As for the “other pond stuff,” my problem with tossing chemicals in to control weeds is that it just makes the problem worse. Since bottom muck is a nutrient for plants and herbicides just cause plants to die and sink to the bottom as muck, it just sets up an expensive cycle that get worse and worse with time. Well, after talking with a number of folks and checking out different approaches to the problem, I finally found an outfit that seems to fit the bill. The system is called Airmax® Eco-Systems, Inc., and it includes aeration but instead of chemicals, it uses bacterial agents to actually break down the muck and oxidize nutrients suspended in the water. There is also a binding agent that causes the suspended nutrients to drop to the bottom where the bacteria can eat them. Seems to me, the process is like adding Rid-X® to the septic system – it just makes the natural cleaning processes work better. Another part of the pond system is a blue dye that blocks sunlight and helps keep the weed growth down. Once again, if anyone is familiar with this system, or has anything else that has worked for them, please let me know.

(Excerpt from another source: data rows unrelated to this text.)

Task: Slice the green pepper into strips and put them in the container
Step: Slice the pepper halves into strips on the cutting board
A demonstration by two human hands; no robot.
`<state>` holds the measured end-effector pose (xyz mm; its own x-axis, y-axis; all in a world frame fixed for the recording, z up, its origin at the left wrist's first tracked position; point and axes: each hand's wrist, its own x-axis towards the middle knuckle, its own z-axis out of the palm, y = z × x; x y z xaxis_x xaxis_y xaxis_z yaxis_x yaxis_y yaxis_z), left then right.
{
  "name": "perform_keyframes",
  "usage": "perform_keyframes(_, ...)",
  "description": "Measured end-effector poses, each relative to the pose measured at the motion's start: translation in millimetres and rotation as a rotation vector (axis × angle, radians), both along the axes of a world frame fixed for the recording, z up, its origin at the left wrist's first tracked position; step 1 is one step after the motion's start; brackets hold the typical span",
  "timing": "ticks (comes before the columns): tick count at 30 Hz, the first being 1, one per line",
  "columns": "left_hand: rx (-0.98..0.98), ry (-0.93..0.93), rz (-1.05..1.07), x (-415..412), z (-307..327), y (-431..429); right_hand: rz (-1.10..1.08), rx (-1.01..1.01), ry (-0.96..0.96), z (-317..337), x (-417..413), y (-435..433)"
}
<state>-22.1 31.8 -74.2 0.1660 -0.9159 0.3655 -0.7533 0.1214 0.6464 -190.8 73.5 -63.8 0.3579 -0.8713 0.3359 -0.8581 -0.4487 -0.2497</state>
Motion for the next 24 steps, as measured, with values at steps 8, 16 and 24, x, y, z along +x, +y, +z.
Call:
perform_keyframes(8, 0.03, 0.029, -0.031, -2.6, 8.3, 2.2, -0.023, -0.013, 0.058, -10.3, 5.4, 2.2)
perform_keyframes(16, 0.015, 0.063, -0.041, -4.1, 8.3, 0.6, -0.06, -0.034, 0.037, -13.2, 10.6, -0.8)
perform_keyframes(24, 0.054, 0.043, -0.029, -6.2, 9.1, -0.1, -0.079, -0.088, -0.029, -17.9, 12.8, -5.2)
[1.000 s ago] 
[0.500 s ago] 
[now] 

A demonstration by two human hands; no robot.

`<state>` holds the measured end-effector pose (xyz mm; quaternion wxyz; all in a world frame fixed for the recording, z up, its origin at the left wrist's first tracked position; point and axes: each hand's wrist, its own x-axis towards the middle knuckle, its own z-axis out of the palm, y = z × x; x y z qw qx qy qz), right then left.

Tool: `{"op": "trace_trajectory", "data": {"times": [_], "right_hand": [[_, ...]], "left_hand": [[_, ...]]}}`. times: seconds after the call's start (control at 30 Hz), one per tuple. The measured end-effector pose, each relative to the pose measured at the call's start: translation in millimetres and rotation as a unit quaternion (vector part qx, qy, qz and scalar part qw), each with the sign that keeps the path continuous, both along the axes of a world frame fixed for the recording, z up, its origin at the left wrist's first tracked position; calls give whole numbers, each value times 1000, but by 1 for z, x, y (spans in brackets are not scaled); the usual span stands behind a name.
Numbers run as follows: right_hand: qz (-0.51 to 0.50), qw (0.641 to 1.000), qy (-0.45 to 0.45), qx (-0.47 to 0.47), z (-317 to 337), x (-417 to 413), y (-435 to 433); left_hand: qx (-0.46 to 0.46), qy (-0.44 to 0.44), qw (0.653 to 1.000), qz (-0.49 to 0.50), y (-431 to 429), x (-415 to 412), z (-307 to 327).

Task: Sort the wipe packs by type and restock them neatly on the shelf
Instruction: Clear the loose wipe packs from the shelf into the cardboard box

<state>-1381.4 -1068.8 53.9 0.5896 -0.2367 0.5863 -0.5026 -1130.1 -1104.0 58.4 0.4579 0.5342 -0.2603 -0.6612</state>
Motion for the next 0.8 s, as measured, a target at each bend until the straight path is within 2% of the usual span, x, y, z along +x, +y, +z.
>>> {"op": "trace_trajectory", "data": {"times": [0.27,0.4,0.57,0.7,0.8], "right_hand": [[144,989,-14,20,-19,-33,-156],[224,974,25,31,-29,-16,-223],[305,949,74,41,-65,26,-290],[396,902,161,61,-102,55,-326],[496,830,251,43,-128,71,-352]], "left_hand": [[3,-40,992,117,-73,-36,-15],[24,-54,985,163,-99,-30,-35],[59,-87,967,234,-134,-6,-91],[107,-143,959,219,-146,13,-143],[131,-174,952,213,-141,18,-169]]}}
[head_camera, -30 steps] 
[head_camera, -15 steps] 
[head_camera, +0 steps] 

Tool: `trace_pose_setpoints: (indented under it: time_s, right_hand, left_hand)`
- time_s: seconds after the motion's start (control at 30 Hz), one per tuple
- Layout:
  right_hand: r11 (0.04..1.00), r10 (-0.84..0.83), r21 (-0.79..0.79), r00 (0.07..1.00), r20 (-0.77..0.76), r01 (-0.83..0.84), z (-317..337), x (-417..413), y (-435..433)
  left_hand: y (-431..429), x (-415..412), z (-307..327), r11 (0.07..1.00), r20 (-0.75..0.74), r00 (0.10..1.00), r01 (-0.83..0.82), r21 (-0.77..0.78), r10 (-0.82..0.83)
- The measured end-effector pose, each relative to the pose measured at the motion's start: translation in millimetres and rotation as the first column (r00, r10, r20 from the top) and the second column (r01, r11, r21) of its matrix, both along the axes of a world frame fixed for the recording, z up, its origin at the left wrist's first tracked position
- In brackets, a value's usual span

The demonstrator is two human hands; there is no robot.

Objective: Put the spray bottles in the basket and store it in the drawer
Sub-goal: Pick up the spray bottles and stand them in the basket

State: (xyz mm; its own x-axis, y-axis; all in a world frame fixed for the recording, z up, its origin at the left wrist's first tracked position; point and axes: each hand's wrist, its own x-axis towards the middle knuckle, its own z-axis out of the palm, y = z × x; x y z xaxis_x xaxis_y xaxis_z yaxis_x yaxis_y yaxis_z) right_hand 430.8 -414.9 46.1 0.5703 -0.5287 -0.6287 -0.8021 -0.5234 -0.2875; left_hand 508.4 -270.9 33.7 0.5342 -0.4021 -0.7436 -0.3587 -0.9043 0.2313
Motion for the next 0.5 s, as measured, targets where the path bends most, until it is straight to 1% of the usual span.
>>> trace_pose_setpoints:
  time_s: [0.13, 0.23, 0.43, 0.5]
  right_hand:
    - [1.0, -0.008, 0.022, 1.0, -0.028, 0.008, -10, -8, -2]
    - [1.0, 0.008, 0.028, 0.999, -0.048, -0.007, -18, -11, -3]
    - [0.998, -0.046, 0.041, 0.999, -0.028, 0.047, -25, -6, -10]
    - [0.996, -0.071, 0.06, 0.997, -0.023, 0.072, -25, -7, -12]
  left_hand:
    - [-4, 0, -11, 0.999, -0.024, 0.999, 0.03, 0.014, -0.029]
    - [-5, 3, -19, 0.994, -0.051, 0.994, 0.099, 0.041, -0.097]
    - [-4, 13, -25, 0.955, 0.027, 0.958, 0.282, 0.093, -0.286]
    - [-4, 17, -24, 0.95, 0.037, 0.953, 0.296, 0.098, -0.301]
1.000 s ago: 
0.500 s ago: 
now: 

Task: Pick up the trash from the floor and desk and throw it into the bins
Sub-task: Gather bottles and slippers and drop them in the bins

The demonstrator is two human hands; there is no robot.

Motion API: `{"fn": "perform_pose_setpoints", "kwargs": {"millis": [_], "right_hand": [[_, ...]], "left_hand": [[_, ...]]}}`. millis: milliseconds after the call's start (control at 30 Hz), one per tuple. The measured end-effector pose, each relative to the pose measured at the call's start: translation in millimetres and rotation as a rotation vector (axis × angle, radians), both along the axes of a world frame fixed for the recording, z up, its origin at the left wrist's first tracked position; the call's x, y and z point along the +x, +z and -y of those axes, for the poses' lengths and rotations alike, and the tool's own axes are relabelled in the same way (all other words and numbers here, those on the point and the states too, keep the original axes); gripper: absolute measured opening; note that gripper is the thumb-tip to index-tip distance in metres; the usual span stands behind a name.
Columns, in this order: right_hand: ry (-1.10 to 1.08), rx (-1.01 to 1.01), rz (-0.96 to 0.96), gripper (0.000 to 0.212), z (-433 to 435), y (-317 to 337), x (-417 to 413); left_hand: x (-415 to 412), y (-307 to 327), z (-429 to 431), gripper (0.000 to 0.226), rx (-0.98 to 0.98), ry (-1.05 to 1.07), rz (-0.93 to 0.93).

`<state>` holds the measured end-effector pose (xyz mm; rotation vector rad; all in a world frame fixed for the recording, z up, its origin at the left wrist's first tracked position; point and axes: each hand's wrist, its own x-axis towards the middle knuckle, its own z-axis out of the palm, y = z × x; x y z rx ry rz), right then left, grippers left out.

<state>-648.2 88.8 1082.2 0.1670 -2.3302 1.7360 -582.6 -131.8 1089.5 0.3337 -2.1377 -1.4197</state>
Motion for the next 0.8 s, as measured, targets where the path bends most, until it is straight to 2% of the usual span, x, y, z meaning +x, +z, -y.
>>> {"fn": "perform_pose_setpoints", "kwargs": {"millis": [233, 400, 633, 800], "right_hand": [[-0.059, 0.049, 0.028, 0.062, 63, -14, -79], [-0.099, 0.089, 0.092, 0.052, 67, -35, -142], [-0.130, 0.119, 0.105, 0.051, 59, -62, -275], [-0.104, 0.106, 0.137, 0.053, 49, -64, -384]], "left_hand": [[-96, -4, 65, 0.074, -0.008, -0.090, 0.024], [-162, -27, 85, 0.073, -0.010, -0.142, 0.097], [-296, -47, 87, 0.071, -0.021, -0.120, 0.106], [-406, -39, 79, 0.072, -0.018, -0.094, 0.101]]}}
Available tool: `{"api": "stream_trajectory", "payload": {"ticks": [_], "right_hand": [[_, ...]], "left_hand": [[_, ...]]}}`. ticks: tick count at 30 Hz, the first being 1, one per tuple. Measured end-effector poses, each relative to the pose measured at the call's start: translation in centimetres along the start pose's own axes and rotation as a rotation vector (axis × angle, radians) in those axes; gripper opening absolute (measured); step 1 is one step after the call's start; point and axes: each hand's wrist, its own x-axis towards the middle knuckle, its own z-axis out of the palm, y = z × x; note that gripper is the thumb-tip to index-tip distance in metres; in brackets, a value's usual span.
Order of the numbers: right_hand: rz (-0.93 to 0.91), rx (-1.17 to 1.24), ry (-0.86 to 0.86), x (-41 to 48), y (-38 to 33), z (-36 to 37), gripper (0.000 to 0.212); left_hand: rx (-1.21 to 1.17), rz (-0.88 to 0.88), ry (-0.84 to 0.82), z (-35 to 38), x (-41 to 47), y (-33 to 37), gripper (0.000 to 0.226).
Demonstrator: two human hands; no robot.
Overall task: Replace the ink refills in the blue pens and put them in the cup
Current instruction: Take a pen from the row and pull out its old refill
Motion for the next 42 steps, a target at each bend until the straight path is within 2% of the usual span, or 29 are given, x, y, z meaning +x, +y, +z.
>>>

Oh, and I’m not all that afraid of hard work, either, so I got this pond rake where I can drag all the muck and weeds out by hand. I tried it today. It’s a great stress reliever, and it really gets out the weeds and muck from around the shore. It’s also a pretty good way to collect all sorts of bottom-dwelling critters. If I ate crayfish, I would have had a good meal, but I’m sure they do something good so I fished them out of the muck and sent them home. I threw the tadpoles back because Sue will blame me if we don’t have peepers pretty soon, and all the tiny little bass will eventually become lunkers that I can brag about catching. And the muck makes a great addition to the compost pile. We’re going to need plenty of compost for the new garden, but that, as they say, is another story.

9/3/2013 8:52:35 PM

Ducks love algae and they swim about aerateing the pond...I have a suburban large pond and have successfully attracted mallards and sometimes canadian geese(a little messy THEY are), and the algae stays under control. The neighborhood couldn't tolerate a swamp!

5/6/2009 1:29:47 PM

Debbie, I'm curious to see how your project is working. Has the combination of aeration and bacteria helped? Sue and I are still choking a little on the cost of an aerator, and we'd also like to try a solar one, but are not sure there is enough juice in a small solar panel to power an effective aeration pump. Thus far, I've taken a 3-prong approach. 1) Add the bacteria, 2) Use a pond rake to pull out algae and weeds that develop, and 3) Open up more flow from the creek that runs along the side of the pond, so there is more flow and oxygenation.

3/25/2009 4:52:14 PM

We will be doing exactly what your post talks about - our next step is to put the bacterial agent in the pond but Stan wanted to run the aerator 2 weeks prior because a low oxygen level in the water when using the agent, can kill the fish. So we should be set to add this weekend.